What is expected
Check each line below for the word "things", and copy those that have it.

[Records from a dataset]
┌──

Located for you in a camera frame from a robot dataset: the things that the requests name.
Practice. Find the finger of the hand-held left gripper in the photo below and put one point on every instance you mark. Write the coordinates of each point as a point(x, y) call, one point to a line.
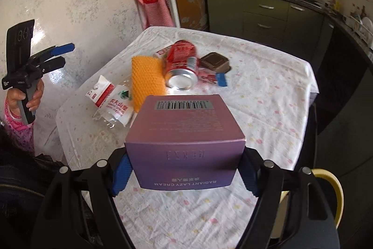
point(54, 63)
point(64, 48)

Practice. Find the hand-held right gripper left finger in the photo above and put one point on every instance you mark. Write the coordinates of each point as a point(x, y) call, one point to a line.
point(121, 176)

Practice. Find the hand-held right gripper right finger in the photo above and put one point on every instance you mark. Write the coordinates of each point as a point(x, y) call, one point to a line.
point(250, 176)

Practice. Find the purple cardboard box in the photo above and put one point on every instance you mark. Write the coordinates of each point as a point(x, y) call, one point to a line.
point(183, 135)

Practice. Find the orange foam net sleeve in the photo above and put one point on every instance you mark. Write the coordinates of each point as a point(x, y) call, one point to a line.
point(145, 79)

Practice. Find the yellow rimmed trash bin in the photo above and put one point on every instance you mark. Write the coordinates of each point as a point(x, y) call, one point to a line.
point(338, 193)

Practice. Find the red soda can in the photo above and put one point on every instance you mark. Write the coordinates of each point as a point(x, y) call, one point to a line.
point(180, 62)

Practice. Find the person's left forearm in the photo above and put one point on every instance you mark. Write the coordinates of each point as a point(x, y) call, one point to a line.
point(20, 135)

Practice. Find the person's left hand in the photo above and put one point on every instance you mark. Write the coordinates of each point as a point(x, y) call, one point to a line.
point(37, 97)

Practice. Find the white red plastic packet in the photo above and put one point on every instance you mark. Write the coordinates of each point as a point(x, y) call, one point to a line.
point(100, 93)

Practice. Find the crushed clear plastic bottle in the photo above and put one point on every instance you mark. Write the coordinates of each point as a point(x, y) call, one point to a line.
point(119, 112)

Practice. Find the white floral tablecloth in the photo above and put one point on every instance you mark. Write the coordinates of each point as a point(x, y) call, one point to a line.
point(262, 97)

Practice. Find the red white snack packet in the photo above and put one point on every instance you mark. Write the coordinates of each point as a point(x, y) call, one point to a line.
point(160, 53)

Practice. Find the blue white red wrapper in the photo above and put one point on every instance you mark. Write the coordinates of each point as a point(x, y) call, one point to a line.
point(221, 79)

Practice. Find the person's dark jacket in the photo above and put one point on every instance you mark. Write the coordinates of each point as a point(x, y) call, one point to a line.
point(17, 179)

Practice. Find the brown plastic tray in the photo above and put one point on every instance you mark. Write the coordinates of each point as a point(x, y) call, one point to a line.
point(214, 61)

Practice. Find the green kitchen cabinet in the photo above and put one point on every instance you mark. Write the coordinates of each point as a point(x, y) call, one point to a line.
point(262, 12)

└──
┌──

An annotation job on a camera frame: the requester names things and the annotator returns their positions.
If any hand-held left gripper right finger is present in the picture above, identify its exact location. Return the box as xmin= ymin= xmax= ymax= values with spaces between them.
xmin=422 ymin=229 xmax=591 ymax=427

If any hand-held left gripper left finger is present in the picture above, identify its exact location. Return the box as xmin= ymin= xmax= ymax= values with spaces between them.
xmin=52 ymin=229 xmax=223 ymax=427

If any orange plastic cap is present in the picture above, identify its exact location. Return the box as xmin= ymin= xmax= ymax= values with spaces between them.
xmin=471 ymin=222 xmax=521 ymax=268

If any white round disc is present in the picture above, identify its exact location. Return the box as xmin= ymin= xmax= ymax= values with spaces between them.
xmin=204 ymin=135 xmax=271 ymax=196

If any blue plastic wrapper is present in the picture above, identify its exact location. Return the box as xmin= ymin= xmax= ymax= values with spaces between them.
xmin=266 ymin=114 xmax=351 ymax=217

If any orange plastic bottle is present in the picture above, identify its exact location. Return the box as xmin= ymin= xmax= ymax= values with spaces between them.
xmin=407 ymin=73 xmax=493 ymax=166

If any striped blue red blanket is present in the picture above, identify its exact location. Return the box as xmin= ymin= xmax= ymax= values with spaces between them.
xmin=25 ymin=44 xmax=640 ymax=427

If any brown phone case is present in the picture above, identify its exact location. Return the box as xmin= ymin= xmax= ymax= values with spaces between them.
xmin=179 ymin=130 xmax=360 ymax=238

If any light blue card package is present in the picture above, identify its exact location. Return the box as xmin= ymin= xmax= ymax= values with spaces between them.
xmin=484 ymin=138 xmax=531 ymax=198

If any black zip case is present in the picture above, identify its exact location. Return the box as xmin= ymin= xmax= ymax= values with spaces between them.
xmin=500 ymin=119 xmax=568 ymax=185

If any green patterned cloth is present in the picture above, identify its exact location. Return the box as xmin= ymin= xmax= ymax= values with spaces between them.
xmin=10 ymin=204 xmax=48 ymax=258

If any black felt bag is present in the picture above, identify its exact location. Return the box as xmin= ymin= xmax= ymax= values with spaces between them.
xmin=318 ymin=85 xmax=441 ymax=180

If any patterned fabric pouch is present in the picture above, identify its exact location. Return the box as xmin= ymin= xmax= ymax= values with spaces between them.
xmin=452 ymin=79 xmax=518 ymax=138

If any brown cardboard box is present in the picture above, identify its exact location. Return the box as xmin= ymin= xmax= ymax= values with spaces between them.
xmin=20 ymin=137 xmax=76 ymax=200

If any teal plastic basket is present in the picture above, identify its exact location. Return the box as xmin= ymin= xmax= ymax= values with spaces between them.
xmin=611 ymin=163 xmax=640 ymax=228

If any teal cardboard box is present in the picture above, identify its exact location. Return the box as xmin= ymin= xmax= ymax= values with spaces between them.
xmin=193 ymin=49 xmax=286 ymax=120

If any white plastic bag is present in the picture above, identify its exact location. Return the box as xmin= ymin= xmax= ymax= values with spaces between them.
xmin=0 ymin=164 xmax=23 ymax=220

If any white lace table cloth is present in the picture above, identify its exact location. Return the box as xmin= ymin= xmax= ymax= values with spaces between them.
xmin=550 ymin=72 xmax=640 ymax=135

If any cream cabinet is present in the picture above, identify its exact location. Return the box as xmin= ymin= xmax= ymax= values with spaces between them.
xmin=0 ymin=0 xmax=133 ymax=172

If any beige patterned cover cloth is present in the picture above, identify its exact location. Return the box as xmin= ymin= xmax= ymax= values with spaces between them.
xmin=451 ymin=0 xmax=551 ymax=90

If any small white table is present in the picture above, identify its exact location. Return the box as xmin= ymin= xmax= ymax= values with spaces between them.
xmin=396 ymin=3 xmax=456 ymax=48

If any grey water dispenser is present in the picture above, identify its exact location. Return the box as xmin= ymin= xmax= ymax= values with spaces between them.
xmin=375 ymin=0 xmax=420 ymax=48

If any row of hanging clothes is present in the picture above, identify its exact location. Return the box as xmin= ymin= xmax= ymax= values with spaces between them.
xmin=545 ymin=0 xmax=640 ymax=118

└──

Exercise result
Located for you in a camera frame from a robot dataset: the things that the requests name.
An annotation job on a camera frame: the requester names things and the annotator returns their positions.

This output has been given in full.